* _Data records_
---

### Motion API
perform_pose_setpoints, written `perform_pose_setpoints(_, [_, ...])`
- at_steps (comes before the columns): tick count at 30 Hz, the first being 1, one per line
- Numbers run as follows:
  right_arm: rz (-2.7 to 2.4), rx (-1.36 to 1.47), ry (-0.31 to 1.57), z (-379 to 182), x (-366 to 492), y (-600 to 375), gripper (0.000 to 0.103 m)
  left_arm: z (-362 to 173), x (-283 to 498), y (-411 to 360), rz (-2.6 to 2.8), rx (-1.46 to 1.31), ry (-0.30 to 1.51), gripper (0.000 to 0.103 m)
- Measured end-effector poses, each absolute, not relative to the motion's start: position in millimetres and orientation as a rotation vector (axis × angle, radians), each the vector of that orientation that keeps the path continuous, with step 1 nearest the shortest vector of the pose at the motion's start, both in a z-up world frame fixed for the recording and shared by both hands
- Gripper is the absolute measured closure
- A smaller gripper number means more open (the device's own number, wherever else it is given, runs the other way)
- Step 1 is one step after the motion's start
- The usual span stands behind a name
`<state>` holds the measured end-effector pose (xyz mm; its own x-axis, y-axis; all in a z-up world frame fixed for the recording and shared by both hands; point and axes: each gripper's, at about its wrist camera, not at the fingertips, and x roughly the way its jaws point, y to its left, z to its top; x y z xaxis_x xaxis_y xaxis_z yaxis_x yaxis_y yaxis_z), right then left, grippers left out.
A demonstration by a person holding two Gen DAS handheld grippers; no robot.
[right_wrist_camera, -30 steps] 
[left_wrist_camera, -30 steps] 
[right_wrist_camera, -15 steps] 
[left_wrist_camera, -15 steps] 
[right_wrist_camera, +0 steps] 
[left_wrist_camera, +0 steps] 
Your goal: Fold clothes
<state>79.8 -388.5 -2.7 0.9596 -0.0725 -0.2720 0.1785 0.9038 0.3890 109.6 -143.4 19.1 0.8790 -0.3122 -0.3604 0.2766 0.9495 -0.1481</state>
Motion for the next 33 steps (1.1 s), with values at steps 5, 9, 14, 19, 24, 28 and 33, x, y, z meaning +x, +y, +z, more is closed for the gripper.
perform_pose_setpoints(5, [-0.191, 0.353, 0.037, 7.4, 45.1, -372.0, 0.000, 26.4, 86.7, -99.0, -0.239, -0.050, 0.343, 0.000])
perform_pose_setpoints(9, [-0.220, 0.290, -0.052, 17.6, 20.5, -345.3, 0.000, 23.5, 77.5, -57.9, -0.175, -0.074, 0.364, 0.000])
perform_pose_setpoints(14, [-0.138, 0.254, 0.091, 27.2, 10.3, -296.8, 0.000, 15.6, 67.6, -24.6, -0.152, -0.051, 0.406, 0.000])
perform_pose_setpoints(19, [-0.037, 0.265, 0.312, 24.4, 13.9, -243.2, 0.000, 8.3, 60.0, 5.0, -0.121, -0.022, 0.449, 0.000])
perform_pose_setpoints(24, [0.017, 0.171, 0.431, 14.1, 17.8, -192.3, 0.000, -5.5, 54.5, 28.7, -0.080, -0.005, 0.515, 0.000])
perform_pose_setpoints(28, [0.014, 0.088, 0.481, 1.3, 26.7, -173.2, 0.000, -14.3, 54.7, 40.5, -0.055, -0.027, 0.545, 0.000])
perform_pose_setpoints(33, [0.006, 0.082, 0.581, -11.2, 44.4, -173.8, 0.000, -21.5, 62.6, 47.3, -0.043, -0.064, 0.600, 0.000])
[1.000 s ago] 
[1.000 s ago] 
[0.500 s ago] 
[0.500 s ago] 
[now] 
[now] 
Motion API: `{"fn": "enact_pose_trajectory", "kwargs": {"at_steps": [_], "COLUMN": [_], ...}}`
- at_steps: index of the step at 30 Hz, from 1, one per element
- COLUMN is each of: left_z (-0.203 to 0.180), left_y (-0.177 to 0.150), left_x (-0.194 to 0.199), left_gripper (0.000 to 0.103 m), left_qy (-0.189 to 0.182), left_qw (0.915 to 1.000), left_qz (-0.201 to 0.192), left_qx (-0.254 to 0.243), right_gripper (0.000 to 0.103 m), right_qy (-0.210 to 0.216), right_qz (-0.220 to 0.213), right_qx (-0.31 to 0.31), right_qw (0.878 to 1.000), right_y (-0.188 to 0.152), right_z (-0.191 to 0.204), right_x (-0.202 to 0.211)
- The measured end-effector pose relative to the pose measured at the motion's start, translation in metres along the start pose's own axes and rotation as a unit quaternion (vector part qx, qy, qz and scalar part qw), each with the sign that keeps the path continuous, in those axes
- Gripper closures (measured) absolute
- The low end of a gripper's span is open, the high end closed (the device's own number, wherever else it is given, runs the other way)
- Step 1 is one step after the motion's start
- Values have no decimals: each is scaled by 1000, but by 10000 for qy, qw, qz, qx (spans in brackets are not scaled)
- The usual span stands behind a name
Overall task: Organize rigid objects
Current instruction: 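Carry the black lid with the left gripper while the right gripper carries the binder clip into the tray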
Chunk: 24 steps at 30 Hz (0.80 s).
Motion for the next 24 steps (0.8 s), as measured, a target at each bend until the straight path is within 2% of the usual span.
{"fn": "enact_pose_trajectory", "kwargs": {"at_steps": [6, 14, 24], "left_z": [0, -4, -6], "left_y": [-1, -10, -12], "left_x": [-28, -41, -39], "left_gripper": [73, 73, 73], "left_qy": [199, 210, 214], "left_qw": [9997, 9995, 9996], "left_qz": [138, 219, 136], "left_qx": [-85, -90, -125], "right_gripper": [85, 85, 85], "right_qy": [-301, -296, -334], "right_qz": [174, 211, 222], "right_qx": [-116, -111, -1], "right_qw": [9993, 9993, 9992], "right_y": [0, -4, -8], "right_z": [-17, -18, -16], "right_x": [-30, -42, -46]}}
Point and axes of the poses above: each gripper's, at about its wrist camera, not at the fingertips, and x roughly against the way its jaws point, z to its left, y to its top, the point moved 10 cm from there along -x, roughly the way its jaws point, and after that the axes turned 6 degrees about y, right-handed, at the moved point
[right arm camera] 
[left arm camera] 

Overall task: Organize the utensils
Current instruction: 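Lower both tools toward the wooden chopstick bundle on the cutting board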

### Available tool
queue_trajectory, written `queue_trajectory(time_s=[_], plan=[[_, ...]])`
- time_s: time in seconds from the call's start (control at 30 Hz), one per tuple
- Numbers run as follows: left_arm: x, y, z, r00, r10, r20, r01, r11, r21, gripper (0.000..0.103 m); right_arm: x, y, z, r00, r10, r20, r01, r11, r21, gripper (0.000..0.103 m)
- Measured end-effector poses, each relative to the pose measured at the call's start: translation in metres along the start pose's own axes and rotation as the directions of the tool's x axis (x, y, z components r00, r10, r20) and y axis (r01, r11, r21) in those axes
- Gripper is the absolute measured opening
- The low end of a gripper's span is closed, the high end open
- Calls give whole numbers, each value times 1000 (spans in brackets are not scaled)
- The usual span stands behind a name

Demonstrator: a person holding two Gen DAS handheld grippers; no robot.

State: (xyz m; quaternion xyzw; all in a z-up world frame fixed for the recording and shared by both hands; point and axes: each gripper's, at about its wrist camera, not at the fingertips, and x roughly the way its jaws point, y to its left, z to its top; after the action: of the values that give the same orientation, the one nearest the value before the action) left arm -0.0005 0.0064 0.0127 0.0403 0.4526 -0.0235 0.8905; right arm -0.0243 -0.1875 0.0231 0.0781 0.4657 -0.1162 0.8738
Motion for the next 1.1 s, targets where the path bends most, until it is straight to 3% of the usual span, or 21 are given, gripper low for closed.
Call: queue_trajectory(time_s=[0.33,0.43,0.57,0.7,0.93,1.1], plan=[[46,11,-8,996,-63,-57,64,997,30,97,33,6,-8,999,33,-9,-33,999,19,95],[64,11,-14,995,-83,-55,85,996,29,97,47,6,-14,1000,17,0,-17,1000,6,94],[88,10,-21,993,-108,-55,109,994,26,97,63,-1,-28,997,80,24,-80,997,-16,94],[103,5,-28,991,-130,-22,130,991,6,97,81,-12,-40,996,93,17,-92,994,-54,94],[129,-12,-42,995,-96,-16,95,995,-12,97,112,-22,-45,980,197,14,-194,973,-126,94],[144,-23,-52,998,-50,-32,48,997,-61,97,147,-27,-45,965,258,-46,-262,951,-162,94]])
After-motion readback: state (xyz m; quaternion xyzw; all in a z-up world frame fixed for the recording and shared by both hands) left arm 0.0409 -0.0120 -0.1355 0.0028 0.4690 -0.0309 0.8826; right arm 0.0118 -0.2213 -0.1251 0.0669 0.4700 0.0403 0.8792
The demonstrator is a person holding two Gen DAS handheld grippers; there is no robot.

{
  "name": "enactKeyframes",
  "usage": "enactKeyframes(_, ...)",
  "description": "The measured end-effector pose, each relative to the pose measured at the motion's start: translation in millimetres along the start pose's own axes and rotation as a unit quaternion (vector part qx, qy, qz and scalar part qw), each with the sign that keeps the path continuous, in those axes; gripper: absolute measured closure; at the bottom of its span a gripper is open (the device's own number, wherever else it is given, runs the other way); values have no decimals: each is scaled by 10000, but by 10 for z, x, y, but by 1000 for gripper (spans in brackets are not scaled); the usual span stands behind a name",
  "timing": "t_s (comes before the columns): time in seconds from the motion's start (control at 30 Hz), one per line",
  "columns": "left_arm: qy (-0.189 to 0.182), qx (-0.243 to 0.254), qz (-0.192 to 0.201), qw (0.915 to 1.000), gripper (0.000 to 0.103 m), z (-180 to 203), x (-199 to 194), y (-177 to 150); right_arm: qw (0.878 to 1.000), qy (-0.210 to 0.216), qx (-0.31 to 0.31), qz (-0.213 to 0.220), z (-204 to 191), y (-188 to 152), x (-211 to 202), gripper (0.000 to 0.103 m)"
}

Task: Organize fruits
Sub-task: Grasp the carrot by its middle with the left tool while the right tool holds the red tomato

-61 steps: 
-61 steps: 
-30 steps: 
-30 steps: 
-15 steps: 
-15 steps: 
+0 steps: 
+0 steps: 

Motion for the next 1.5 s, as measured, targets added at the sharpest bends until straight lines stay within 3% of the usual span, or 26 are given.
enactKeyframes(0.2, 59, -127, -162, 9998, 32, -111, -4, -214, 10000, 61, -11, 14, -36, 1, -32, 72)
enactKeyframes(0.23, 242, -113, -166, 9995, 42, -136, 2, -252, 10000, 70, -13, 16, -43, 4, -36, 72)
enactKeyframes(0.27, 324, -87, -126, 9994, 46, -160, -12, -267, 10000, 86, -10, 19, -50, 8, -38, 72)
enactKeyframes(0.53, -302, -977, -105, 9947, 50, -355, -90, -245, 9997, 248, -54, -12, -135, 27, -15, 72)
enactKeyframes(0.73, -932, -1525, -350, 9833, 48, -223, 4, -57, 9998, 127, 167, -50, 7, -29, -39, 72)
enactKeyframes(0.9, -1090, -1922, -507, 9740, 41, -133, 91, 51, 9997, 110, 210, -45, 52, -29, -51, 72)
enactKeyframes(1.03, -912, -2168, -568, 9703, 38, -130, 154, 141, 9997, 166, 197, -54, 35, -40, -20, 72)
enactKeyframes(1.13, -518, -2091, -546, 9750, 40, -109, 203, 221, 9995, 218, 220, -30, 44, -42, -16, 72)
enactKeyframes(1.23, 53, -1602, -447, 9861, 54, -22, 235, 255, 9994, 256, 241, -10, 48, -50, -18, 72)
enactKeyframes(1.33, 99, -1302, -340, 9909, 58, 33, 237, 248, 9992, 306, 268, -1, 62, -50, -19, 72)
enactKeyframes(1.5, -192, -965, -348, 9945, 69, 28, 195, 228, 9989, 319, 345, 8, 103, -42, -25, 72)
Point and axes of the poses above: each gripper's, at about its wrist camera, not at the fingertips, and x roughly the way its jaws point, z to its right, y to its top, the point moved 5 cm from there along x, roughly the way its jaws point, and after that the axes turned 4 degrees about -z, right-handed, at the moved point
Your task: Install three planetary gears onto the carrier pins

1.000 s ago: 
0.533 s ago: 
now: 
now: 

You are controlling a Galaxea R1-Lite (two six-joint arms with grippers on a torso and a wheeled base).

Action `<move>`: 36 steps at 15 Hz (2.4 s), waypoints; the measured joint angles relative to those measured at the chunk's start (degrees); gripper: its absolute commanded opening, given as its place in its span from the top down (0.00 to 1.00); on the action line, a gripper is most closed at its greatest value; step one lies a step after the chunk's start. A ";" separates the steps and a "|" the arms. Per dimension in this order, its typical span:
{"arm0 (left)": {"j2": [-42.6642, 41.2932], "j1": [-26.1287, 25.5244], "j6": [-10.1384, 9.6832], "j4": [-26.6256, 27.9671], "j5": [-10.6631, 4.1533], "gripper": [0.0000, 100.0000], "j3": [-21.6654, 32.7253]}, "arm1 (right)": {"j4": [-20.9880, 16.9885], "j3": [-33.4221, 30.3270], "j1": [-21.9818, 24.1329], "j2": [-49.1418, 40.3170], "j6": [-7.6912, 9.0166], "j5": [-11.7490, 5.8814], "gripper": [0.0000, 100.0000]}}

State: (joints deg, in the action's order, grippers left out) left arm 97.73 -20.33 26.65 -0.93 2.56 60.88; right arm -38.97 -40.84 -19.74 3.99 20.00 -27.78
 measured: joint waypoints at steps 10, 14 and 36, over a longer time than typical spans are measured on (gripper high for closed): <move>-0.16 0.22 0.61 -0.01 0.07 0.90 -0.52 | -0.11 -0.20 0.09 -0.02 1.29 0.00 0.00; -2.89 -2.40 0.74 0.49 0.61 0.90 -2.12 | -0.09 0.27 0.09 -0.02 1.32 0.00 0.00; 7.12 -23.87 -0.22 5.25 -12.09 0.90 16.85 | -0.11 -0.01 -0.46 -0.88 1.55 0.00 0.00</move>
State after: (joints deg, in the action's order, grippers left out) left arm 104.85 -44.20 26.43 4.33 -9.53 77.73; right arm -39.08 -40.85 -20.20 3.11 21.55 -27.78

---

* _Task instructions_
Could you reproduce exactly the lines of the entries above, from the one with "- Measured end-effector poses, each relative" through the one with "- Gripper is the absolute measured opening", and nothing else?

* _Output for this exercise_
- Measured end-effector poses, each relative to the pose measured at the call's start: translation in metres along the start pose's own axes and rotation as the directions of the tool's x axis (x, y, z components r00, r10, r20) and y axis (r01, r11, r21) in those axes
- Gripper is the absolute measured opening

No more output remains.